Exercise description
Starting at the line that has "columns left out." and stopping after the line that has "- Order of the", reproduce the listing below exactly; omit everything else.
****
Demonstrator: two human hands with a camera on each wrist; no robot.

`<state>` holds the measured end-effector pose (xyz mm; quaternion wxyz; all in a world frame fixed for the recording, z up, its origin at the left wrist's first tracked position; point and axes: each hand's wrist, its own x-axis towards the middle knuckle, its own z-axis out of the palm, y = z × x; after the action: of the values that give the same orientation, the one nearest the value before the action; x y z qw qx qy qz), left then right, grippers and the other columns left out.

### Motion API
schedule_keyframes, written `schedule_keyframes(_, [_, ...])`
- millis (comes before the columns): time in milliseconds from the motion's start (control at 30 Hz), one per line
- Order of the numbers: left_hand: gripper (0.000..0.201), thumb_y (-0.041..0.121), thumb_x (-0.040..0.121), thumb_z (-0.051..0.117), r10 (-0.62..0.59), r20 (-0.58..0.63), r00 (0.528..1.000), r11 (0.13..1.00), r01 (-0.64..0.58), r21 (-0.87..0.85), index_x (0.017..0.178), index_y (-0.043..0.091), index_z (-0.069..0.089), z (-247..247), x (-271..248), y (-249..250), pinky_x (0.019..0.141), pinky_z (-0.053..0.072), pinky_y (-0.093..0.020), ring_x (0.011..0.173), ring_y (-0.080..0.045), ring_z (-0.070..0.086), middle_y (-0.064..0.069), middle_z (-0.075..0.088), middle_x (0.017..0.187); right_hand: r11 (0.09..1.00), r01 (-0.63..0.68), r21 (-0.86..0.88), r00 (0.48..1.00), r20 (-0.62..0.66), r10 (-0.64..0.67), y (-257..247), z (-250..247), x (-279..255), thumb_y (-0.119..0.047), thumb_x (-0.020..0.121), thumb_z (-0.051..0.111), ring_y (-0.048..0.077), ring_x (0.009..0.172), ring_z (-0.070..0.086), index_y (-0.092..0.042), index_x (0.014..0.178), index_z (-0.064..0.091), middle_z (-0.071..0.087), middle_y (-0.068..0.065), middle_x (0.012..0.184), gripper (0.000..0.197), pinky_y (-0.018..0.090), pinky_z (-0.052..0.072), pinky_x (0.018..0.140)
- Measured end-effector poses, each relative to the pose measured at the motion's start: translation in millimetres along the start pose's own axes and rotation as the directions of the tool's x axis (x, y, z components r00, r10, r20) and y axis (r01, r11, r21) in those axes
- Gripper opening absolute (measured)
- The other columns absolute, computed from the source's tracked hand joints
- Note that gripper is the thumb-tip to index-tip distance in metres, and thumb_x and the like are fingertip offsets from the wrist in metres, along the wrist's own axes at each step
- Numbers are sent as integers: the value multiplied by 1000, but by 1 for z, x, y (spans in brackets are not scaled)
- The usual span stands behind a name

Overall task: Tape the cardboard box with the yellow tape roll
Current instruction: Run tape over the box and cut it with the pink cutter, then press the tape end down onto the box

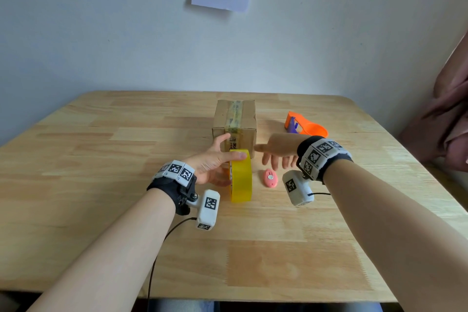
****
Answer for the task
`<state>` holds the measured end-effector pose (xyz mm; quaternion wxyz; all in a world frame fixed for the recording, z up, its origin at the left wrist's first tracked position; point and axes: each hand's wrist, its own x-axis towards the middle knuckle, its own z-axis out of the palm, y = z × x; after the action: of the values that give the same orientation, the one nearest the value before the action; x y z qw qx qy qz), left then right, grippers and the other columns left out.

### Motion API
schedule_keyframes, written `schedule_keyframes(_, [_, ...])`
- millis (comes before the columns): time in milliseconds from the motion's start (control at 30 Hz), one per line
- Order of the numbers: left_hand: gripper (0.000..0.201), thumb_y (-0.041..0.121), thumb_x (-0.040..0.121), thumb_z (-0.051..0.117), r10 (-0.62..0.59), r20 (-0.58..0.63), r00 (0.528..1.000), r11 (0.13..1.00), r01 (-0.64..0.58), r21 (-0.87..0.85), index_x (0.017..0.178), index_y (-0.043..0.091), index_z (-0.069..0.089), z (-247..247), x (-271..248), y (-249..250), pinky_x (0.019..0.141), pinky_z (-0.053..0.072), pinky_y (-0.093..0.020), ring_x (0.011..0.173), ring_y (-0.080..0.045), ring_z (-0.070..0.086), middle_y (-0.064..0.069), middle_z (-0.075..0.088), middle_x (0.017..0.187); right_hand: r11 (0.09..1.00), r01 (-0.63..0.68), r21 (-0.86..0.88), r00 (0.48..1.00), r20 (-0.62..0.66), r10 (-0.64..0.67), y (-257..247), z (-250..247), x (-279..255), thumb_y (-0.119..0.047), thumb_x (-0.020..0.121), thumb_z (-0.051..0.111), ring_y (-0.048..0.077), ring_x (0.009..0.172), ring_z (-0.070..0.086), index_y (-0.092..0.042), index_x (0.014..0.178), index_z (-0.064..0.091), middle_z (-0.071..0.087), middle_y (-0.068..0.065), middle_x (0.012..0.184), gripper (0.000..0.197), pinky_y (-0.018..0.090), pinky_z (-0.052..0.072), pinky_x (0.018..0.140)

For this exercise, nothing further remains to be done.